--- AVAILABLE DATA ---
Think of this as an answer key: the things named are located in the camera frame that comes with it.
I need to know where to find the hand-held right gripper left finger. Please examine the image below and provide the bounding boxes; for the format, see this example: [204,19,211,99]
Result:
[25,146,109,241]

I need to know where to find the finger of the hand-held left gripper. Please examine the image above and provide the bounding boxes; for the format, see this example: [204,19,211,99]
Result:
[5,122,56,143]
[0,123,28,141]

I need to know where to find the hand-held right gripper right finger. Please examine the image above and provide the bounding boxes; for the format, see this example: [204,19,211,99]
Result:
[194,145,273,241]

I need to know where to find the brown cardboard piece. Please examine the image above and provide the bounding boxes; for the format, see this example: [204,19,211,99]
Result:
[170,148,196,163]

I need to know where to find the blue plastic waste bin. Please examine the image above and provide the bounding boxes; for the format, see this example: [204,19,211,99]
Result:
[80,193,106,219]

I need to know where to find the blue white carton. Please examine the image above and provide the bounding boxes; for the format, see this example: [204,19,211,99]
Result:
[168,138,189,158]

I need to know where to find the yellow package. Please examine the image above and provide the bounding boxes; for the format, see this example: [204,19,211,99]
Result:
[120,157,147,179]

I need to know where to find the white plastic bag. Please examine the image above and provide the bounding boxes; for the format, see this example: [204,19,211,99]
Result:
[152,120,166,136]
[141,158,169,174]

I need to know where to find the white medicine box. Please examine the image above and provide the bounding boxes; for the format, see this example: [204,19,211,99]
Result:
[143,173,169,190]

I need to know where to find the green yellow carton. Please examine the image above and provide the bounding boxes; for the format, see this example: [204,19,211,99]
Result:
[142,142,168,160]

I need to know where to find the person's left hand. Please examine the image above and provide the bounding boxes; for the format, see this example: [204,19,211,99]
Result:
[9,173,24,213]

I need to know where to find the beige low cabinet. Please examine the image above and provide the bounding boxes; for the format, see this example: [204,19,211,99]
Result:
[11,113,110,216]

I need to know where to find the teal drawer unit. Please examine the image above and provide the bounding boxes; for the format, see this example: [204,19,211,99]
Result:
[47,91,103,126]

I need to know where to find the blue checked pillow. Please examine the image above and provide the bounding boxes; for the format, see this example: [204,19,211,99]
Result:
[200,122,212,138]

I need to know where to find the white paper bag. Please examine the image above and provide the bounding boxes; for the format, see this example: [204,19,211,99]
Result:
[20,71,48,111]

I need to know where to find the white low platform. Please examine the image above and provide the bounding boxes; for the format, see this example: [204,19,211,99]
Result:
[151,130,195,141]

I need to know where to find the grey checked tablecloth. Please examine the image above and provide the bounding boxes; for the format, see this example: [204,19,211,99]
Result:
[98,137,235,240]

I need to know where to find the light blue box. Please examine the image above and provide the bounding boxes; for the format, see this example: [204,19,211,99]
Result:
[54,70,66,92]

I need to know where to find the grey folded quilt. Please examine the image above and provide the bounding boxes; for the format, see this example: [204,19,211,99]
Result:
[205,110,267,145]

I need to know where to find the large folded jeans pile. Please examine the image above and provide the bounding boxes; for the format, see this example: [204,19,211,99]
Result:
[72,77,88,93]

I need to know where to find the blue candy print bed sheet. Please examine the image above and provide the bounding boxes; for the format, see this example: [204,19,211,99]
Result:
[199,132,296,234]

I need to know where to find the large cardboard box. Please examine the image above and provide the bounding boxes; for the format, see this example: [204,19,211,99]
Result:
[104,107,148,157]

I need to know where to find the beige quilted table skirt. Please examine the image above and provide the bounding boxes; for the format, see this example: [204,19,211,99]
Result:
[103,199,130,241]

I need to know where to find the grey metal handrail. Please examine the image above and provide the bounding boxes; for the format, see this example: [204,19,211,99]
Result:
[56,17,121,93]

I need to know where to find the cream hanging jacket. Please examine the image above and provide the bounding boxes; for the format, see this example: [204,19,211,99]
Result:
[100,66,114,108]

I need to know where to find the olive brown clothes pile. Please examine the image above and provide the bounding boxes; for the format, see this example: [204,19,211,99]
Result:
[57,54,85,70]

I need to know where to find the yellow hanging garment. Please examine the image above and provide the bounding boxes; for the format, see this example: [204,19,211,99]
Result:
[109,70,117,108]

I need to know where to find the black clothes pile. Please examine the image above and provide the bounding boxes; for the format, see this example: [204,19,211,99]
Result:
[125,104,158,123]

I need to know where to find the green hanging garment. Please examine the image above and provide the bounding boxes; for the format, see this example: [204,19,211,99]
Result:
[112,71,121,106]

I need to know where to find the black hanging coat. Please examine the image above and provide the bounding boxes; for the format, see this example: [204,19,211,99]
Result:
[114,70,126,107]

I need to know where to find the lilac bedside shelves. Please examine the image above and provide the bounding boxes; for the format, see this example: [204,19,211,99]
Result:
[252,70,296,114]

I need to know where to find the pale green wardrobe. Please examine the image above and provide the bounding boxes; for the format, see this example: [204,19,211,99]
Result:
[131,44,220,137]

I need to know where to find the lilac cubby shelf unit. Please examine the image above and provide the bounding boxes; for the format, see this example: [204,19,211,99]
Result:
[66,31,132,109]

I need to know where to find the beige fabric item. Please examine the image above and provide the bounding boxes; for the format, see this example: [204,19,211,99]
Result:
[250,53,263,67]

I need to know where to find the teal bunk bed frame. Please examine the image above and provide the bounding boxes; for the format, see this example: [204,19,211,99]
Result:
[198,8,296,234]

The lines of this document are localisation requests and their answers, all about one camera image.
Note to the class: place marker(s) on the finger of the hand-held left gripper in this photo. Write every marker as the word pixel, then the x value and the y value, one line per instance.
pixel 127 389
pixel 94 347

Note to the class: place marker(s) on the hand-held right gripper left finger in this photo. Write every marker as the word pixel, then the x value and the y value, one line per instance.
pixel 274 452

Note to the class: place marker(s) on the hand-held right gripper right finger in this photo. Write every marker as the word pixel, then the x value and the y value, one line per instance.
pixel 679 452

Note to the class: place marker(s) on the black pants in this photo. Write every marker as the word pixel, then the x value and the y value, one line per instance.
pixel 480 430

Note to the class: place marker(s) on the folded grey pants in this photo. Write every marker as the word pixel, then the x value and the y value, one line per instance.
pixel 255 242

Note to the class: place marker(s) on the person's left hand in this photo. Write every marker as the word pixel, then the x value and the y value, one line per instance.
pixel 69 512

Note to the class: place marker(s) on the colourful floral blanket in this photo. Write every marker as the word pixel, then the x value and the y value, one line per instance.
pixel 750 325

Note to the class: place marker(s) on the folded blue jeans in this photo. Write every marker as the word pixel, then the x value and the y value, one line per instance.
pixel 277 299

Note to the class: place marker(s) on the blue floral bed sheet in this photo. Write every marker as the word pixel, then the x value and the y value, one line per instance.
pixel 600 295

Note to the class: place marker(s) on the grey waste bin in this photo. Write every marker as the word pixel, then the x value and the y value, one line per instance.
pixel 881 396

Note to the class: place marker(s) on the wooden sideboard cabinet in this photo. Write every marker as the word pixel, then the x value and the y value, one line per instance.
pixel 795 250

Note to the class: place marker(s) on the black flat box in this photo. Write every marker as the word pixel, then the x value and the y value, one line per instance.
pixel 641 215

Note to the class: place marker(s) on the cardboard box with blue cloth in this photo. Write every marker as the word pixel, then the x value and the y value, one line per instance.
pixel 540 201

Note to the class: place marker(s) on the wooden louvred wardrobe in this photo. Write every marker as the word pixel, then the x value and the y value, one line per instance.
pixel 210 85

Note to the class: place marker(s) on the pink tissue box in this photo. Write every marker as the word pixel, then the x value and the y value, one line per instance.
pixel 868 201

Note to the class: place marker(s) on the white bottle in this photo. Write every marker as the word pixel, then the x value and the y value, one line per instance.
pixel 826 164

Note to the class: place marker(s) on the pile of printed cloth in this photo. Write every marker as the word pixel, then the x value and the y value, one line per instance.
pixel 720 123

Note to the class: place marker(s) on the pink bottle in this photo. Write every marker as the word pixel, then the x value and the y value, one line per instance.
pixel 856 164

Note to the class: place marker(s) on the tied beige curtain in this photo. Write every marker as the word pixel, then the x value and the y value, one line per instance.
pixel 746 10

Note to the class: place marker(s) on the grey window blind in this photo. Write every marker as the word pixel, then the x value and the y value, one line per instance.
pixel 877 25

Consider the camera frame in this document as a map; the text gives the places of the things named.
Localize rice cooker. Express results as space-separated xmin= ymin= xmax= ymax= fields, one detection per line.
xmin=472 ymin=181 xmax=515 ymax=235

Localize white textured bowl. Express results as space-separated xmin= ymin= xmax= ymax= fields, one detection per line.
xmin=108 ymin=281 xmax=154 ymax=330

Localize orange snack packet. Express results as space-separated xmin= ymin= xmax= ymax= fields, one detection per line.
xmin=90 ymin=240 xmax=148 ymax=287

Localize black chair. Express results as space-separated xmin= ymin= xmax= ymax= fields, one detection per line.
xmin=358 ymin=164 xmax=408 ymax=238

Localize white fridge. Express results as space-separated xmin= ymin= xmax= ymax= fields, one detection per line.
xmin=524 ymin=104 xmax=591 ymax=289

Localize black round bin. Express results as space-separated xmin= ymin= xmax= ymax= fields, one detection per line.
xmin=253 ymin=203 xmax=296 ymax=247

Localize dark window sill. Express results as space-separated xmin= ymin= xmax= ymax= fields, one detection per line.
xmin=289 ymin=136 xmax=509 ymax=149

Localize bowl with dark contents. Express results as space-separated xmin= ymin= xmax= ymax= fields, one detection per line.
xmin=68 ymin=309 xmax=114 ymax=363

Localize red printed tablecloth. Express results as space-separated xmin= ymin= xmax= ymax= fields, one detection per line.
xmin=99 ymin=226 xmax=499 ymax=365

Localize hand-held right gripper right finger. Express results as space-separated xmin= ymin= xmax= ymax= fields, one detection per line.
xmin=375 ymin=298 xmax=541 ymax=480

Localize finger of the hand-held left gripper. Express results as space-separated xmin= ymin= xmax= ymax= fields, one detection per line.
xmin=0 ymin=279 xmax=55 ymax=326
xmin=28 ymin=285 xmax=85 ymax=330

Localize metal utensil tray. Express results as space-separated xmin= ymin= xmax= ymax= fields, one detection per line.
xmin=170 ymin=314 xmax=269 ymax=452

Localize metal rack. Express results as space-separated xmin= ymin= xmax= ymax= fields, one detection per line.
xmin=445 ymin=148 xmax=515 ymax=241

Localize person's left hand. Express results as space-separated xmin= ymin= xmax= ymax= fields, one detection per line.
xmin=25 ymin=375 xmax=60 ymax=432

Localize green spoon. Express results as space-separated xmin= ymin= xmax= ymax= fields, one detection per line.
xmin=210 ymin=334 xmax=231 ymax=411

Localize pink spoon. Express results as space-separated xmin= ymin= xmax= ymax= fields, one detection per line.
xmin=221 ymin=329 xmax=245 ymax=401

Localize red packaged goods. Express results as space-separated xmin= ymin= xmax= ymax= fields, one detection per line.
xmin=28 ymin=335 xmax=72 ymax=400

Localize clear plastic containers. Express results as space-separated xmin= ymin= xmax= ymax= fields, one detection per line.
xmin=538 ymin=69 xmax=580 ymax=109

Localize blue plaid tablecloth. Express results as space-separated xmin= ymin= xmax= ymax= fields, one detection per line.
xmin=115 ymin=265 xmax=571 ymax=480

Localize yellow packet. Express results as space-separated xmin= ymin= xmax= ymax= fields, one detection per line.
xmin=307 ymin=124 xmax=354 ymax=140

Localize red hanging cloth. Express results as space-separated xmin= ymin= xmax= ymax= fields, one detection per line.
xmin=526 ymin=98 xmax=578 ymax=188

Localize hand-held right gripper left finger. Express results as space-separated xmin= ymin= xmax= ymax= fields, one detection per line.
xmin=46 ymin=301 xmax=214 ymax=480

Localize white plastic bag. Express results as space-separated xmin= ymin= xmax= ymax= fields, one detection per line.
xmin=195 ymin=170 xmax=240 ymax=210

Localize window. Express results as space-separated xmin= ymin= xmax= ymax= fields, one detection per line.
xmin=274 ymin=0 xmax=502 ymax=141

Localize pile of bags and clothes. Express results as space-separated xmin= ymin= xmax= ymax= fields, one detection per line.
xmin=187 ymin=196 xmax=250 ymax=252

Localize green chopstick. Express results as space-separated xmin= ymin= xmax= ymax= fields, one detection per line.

--- YOUR GOAL ---
Go through the entries above and copy each line with "named" in it.

--- SOLUTION FOR THIS EXERCISE ---
Think of this as an answer key: the things named are located in the camera frame that comes with it.
Consider the camera frame in this document as a map; the text gives the places of the things named.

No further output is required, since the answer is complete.